**TASK BRIEF:** Only the lines running from the one with "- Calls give" to the end of the listing should be returned, each exactly as it appears, with both ends kept.

[Start of Attachment]

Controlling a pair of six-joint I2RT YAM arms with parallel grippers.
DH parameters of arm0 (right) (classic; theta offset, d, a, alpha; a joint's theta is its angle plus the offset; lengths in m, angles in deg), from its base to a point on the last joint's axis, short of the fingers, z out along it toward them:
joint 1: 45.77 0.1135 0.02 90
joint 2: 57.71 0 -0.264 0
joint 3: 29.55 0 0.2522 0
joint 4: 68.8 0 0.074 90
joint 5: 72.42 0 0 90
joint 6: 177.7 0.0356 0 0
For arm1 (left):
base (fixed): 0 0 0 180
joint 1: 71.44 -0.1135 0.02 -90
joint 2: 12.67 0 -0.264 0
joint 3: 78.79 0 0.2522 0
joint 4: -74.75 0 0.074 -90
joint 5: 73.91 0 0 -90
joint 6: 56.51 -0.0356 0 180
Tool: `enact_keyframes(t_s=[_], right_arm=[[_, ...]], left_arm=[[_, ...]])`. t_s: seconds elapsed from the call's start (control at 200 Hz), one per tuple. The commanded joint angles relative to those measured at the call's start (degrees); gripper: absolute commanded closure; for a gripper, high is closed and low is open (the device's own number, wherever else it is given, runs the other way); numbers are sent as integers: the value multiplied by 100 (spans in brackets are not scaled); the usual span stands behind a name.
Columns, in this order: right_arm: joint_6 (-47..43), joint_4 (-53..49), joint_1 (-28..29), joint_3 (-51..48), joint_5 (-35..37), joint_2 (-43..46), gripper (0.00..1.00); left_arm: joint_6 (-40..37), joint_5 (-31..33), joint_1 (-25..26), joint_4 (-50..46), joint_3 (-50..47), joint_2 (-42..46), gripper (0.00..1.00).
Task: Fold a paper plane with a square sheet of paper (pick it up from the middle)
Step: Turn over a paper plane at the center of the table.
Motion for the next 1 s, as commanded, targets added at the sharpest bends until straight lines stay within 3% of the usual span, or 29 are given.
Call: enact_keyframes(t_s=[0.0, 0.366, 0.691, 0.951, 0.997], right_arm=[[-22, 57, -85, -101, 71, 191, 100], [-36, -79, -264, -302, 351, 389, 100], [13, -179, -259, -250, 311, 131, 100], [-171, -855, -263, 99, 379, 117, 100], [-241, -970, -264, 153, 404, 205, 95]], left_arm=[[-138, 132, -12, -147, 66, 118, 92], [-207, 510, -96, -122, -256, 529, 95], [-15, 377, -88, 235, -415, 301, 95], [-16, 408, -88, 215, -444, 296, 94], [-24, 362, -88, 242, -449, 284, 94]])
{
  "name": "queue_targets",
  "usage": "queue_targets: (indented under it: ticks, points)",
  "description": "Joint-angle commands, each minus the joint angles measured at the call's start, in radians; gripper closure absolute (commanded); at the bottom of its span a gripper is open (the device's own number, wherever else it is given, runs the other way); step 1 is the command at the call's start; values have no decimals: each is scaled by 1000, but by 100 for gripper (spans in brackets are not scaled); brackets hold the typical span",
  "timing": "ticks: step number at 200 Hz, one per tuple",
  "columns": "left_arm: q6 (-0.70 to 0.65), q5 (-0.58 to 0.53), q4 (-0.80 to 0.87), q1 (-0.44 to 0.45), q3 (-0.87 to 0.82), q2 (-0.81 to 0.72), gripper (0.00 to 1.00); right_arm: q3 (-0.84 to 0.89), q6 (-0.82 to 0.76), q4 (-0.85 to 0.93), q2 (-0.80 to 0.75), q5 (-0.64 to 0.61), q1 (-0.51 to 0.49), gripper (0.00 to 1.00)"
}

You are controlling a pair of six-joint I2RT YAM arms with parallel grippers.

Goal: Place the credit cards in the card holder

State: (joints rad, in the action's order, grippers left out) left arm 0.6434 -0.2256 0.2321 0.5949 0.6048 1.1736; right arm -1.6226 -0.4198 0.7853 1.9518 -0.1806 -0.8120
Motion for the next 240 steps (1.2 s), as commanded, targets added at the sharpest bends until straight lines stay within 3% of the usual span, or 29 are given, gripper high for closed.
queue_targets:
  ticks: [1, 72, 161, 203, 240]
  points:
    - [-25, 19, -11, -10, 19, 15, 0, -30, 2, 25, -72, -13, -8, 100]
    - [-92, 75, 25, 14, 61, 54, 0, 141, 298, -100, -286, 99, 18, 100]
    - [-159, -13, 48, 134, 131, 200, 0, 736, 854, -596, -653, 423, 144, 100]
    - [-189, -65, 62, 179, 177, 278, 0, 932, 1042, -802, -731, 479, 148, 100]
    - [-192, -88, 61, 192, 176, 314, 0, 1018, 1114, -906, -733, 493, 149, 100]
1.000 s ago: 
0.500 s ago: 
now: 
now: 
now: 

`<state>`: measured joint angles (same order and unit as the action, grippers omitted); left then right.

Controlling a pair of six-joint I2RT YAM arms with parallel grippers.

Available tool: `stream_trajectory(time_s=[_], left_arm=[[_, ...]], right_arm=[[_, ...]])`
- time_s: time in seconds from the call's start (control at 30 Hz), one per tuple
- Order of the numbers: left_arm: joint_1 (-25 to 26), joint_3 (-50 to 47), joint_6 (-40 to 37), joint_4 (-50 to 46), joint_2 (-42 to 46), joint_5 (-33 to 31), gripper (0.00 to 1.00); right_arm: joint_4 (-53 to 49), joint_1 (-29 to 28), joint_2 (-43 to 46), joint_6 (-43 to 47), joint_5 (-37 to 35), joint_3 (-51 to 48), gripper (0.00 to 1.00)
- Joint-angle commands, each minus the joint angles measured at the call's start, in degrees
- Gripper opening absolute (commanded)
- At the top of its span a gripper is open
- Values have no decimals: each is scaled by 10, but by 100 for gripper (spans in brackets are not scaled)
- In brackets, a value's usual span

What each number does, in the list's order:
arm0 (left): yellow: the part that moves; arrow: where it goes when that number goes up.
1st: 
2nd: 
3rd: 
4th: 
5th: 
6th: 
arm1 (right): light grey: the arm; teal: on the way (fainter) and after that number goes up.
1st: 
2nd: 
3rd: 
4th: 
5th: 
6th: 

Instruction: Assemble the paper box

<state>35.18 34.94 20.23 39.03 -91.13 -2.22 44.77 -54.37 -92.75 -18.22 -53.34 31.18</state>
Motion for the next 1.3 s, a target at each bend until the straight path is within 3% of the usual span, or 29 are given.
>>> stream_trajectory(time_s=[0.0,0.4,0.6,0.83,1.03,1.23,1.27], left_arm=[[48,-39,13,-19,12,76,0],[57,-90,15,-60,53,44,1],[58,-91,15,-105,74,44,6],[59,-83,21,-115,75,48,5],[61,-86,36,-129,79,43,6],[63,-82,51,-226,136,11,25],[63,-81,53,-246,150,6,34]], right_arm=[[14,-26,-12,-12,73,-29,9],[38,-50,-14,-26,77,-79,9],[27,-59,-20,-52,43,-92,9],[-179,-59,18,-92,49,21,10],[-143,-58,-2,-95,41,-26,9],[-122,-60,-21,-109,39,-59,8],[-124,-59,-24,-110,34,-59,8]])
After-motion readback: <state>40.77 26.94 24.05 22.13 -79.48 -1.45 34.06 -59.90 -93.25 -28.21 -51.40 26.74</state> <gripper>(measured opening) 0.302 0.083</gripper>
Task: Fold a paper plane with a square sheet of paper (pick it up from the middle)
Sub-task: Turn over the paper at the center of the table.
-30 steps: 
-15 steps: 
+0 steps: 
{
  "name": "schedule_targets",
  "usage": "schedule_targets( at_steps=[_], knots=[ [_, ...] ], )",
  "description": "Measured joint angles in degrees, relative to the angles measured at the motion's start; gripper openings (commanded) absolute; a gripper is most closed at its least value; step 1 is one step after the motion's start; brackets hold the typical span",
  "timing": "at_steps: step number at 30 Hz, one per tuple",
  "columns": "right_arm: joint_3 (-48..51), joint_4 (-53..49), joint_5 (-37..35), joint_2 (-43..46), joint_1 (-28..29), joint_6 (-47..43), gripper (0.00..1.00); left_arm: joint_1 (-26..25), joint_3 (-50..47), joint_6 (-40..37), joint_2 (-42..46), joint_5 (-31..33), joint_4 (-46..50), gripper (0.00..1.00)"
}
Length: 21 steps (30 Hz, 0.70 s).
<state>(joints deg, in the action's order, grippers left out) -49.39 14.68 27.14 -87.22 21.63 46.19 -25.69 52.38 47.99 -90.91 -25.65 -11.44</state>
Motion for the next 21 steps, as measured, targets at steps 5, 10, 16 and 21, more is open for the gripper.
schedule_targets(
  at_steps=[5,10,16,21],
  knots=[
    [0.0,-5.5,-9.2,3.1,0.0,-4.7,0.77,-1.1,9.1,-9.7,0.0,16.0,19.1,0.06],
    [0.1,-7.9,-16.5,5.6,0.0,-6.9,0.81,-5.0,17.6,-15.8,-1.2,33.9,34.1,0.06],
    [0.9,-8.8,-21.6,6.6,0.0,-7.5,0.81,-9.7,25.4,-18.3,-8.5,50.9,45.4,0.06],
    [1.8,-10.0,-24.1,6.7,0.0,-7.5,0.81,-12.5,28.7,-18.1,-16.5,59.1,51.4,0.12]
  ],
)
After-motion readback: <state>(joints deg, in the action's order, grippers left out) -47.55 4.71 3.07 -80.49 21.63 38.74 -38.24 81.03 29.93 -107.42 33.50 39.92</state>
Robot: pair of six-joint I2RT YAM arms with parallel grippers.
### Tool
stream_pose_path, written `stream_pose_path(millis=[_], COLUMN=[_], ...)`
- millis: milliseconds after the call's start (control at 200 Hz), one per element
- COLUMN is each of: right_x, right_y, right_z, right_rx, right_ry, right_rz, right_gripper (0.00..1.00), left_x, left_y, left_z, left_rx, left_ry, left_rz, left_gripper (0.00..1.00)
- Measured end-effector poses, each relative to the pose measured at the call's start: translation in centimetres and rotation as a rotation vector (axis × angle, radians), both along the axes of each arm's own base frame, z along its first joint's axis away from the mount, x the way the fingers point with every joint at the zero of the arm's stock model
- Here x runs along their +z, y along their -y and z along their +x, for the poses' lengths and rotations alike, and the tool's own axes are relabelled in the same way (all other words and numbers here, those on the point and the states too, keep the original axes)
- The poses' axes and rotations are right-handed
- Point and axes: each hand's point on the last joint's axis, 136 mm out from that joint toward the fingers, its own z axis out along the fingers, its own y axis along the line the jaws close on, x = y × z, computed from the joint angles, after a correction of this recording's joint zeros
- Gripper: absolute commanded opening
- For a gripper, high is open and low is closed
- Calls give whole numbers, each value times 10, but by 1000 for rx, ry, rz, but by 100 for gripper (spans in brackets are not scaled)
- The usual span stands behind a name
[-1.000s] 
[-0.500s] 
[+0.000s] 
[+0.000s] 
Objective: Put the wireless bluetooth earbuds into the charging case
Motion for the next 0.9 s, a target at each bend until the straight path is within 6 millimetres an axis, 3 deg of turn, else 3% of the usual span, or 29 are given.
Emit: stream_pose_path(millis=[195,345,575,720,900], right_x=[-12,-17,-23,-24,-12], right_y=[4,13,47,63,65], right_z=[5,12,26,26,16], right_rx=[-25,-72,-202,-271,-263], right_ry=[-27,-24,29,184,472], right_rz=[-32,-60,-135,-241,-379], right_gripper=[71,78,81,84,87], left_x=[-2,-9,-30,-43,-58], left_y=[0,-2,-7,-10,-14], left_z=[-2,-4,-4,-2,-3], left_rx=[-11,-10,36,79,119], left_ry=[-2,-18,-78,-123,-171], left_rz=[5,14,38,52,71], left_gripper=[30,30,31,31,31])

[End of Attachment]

**RESULT OF THE TASK:**
- Calls give whole numbers, each value times 10, but by 1000 for rx, ry, rz, but by 100 for gripper (spans in brackets are not scaled)
- The usual span stands behind a name
[-1.000s] 
[-0.500s] 
[+0.000s] 
[+0.000s] 
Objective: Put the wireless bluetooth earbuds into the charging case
Motion for the next 0.9 s, a target at each bend until the straight path is within 6 millimetres an axis, 3 deg of turn, else 3% of the usual span, or 29 are given.
Emit: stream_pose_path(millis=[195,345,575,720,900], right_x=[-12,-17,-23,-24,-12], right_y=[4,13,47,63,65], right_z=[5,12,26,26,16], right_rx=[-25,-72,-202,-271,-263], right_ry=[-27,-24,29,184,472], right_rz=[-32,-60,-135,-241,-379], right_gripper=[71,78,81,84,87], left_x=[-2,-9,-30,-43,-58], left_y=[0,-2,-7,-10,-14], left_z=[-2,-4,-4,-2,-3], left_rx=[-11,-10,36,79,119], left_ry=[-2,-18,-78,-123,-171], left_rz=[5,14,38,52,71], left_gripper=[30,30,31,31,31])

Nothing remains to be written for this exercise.